Superficial chemical peels are highly sought after by people to improve the appearance of fine lines, wrinkles, rough texture, and other signs of aging and ultraviolet (UV) damage—and with good reason. Superficial chemical peels with ingredients such as retinol or AHAs like glycolic acid or lactic acid are safe, noninvasive treatments with little to no downtime. They are far more affordable than many other treatments and can be used safely across a range of skin types, with some adjustments made for darker skin tones. 


The term chemical peel can sound ominous to people who have never experienced one, so it’s important to share how and why a superficial peel works, what its effects are, and how it differs from other treatments. A superficial peel starts with exfoliation—the process of removing the topmost layers of the skin—which in turn encourages and helps normalize the skin’s cellular turnover. 


The Skin Cycle 

Cellular turnover is crucial for maintaining the health and luminosity of the skin. It is a natural process of the body in which new skin cells, called keratinocytes, are constantly produced in the deepest layers of the epidermis and travel up through the other layers of the skin during their brief life cycle. When they reach the outermost layer, they die and shed from the skin at about the same rate as new cells are developing in the deepest layers. In normal adult skin, the entire cycle takes about 28 days but, like so many natural processes, it slows down with age and can take 40 days or longer for those over age 50. Sun exposure, stress, and diet can also contribute to slower cellular turnover.   

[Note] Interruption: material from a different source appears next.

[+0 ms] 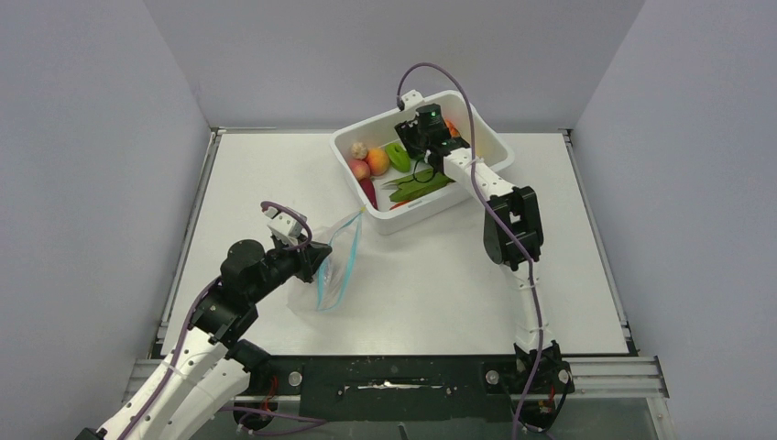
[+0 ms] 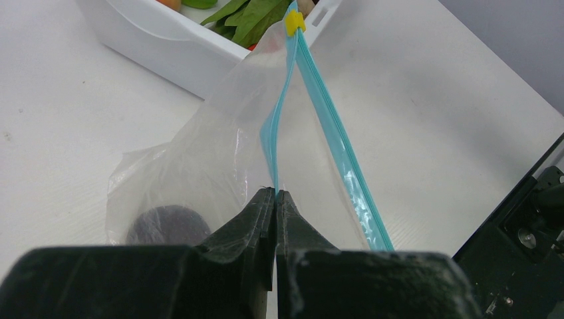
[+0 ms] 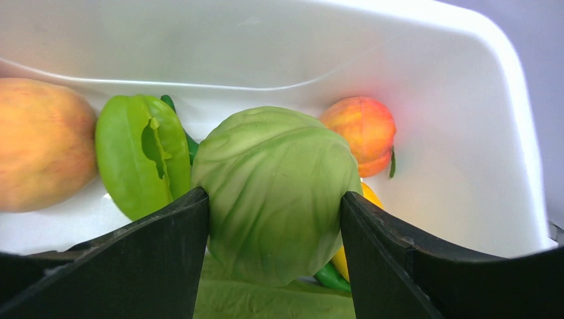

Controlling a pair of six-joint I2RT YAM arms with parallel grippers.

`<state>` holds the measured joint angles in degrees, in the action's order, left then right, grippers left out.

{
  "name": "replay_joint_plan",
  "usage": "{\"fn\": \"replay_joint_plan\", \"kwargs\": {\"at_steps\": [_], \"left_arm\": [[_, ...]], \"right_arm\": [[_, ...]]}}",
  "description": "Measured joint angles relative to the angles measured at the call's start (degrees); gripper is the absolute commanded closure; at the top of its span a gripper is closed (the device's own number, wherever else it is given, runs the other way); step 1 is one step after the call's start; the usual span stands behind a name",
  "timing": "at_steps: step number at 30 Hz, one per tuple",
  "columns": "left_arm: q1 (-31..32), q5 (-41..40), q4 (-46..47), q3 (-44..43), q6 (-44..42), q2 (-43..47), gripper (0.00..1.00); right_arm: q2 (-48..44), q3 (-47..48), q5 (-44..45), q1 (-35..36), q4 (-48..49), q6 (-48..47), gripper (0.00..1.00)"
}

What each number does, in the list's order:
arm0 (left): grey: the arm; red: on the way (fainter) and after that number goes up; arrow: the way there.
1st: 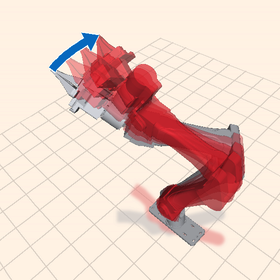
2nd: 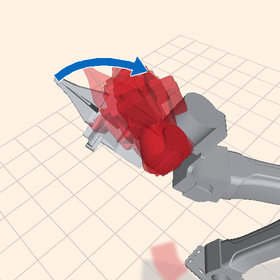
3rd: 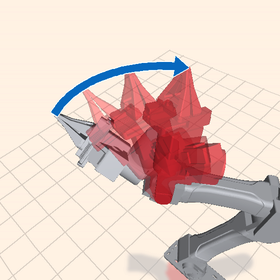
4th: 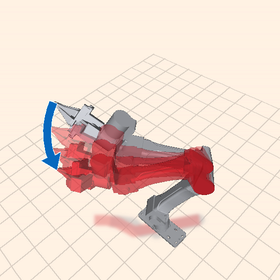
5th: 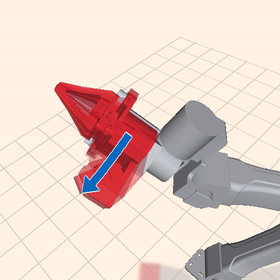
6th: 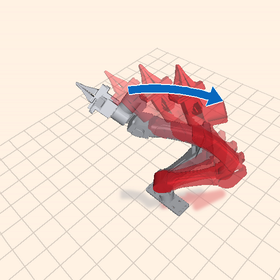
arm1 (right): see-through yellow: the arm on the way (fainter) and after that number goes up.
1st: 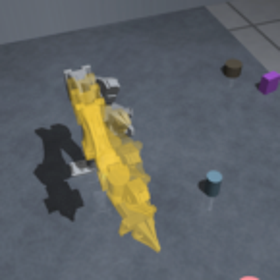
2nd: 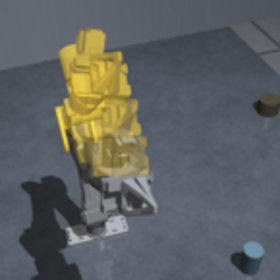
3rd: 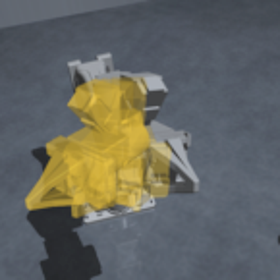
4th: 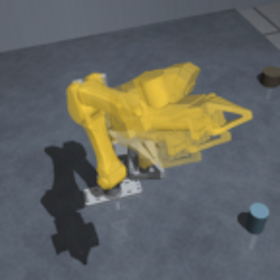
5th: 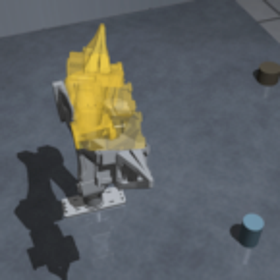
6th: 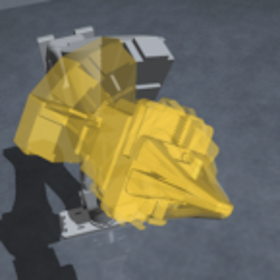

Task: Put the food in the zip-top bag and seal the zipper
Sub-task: Pick up the fake vegetable from the bin.

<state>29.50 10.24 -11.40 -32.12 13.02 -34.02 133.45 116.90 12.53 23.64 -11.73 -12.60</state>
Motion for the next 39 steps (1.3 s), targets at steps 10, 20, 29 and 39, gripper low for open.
{"fn": "replay_joint_plan", "kwargs": {"at_steps": [10, 20, 29, 39], "left_arm": [[0.0, 0.0, 0.0, 0.02, 0.0, 0.07, 1.0], [-0.31, 0.0, 0.02, 0.07, 0.02, 0.31, 1.0], [-0.37, 0.04, 0.74, 0.48, 2.64, 1.95, 1.0], [-0.35, 0.07, 2.25, 0.46, 6.86, 0.66, 1.0]], "right_arm": [[-15.91, -12.13, 1.84, 1.49, 0.07, 3.15, 0.48], [-31.76, -26.12, 3.28, 7.21, -1.95, 9.22, 0.49], [-48.15, -37.68, -0.13, 11.76, -2.69, 16.35, 0.49], [-66.23, -51.95, -11.08, 13.25, 1.05, 25.35, 0.48]]}}
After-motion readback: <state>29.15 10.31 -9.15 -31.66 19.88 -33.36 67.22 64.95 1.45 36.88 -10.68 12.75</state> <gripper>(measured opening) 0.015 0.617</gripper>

When the rate of cellular turnover becomes imbalanced, the older, duller skin cells can accumulate more on the skin surface. This has the effect of hiding the younger, healthier cells underneath, but also results in uneven texture, fine lines and wrinkles, discoloration, and lack of elasticity and tone. 


The Role of the Peel 

So how does a superficial chemical peel help alleviate these signs of aging? A superficial chemical peel exfoliates by breaking the bonds between the dead cells that accumulate on the outermost layers of your skin and the younger cells underneath. This allows the dead cells to slough off more quickly than they would on their own and helps increase the process of natural cellular turnover. Removing the dead surface cells has the immediate effect of revealing or “unveiling” the smoother, brighter complexion below. And because exfoliation stimulates the cellular turnover process over time, newer, fresher cells rise more quickly to the surface, resulting in a visible reduction in fine lines and wrinkles, and a plumper, more luminous complexion, with less visible discoloration. 


As superficial peels work only in the epidermis, or outer portion of the skin, they do not address deeper skin damage such as severe wrinkles, extensive sun damage, or deep acne scarring. Since superficial peels work gradually, they are often given in a series to achieve optimal results, with a few weeks separating each peel. These results are amazing!